A credit buyout or renegotiation involves taking advantage of lower rates to improve th
e terms of your loan. The benefits are many. You can in particular divide your monthly payments by two or three, benefit from a longer repayment period. But for the operation to be really beneficial, you must pay attention on a few important points, points which are detailed here.
Decide on the buyout based on the capital owed
Renegotiating involves a new contract, a new start. However, the transaction is only really timely if the capital remaining due is relatively substantial. Remember that you will have to bear additional charges such as application fees and prepayment penalties. The rate reduction will only be favorable to you if it covers all of these costs. To find out the capital owed, refer to your initial amortization schedule. By subtracting the monthly payments already paid, it will be easy for you to know the capital remaining to be settled.
Redeem as soon as possible
There is absolutely no point in making a buyout or renegotiation two years from the end of the contract. You’re just going to increase your loads. Redeem before a quarter or half of the repayment period has expired. This allows you to expect a significant saving.

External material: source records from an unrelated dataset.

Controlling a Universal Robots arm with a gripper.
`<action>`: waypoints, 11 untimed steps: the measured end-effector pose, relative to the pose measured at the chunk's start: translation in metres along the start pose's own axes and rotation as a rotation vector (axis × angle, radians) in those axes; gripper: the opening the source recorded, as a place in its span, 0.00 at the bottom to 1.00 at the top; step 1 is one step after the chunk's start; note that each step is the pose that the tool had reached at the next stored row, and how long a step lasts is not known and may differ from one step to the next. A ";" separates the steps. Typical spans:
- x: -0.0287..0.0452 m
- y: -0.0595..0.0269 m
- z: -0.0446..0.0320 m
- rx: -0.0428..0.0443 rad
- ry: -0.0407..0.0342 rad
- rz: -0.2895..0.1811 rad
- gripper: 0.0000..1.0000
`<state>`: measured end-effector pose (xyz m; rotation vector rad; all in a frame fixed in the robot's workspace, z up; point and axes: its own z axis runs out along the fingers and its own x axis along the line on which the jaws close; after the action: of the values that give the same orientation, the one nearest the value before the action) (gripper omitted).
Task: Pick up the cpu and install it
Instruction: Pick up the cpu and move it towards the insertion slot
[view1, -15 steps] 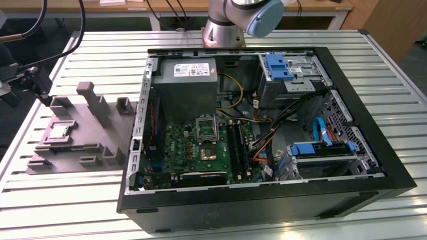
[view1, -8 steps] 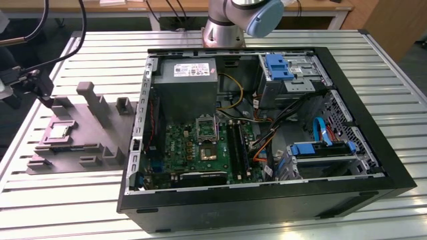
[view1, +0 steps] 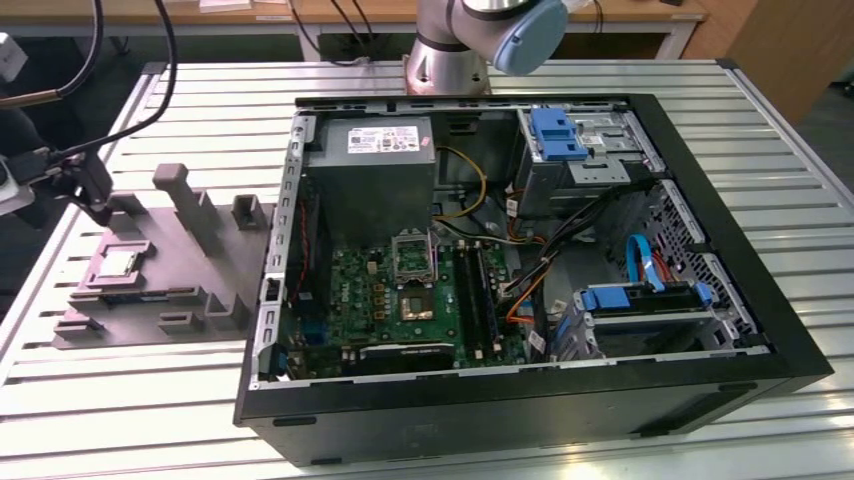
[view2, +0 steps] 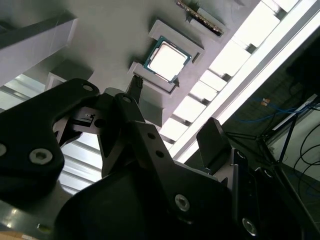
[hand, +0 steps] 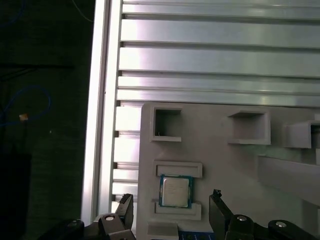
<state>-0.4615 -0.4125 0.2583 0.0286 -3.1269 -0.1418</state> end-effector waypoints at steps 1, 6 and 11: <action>0.0000 -0.0002 0.0011 0.0027 0.0001 0.000 0.71; -0.0001 -0.0011 0.0092 0.0031 -0.0002 0.002 0.71; -0.0001 -0.0013 0.0103 0.0031 -0.0001 0.003 0.71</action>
<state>-0.4615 -0.4129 0.2479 0.0241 -3.1272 -0.1369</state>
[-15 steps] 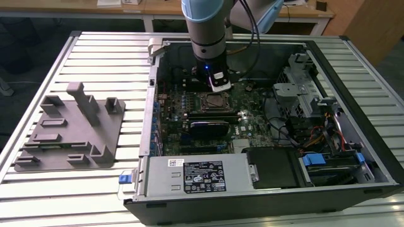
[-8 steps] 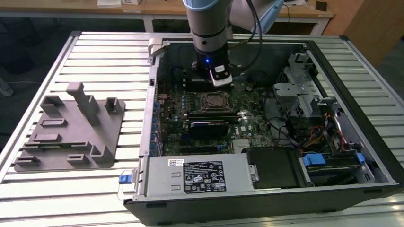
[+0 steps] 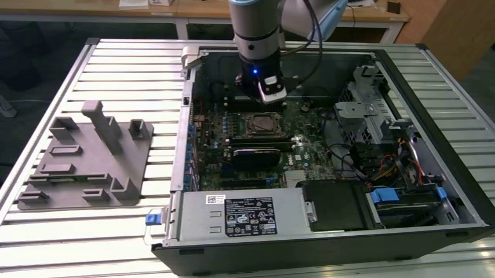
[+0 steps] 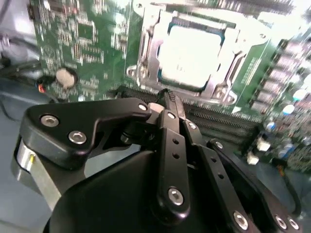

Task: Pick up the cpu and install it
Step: 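Install the first cpu locking lever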

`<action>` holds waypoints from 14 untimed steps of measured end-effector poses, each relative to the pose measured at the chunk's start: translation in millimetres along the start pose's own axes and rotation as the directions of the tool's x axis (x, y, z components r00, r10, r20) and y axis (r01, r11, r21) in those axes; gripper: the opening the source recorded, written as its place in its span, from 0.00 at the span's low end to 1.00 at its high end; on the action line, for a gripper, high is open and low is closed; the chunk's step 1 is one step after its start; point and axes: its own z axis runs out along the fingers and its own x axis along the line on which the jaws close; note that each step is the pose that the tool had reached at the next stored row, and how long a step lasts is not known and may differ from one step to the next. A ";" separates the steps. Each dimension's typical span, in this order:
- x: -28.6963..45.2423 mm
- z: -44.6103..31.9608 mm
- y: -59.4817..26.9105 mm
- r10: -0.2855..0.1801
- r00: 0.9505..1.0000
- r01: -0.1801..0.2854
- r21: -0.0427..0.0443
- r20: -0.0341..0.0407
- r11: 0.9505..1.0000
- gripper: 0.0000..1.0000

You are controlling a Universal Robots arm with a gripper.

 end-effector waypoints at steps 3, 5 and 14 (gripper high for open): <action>-0.7 0.1 0.2 -0.011 1.000 0.010 0.053 0.013 0.999 0.11; -2.2 0.5 0.8 -0.015 1.000 0.014 0.077 0.014 0.997 0.11; -8.5 1.7 2.9 -0.019 1.000 0.019 0.125 -0.008 0.992 0.11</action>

Also renegotiate your borrower insurance
Insurance constitutes between 20 and 30% of the charges that you must bear in your mortgage. It is therefore crucial to renegotiate the latter’s rate properly so that the renegotiation is as profitable as possible. If you have previously opted for group insurance, this will be automatically canceled upon redemption. For a renegotiation, it will be readjusted according to the present situation. If you have opted for a delegation of insurance, you can either take out new individual insurance or take over the old one but renegotiate it to be in adequacy with the capital remaining due. A good renegotiation of insurance can produce a total gain of up to $ 9,000 or $ 10,000.
Always do a credit buy-back
Your objective must be to find the best offer at the best rate so that your mortgage or personal loan comes back to you as cheaply as possible. To do this, there are online tools, very powerful and yet free, credit buyback simulations and loan comparators. You will be able to compare the offers one by one with all the necessary information, TEG, credit duration, monthly payments.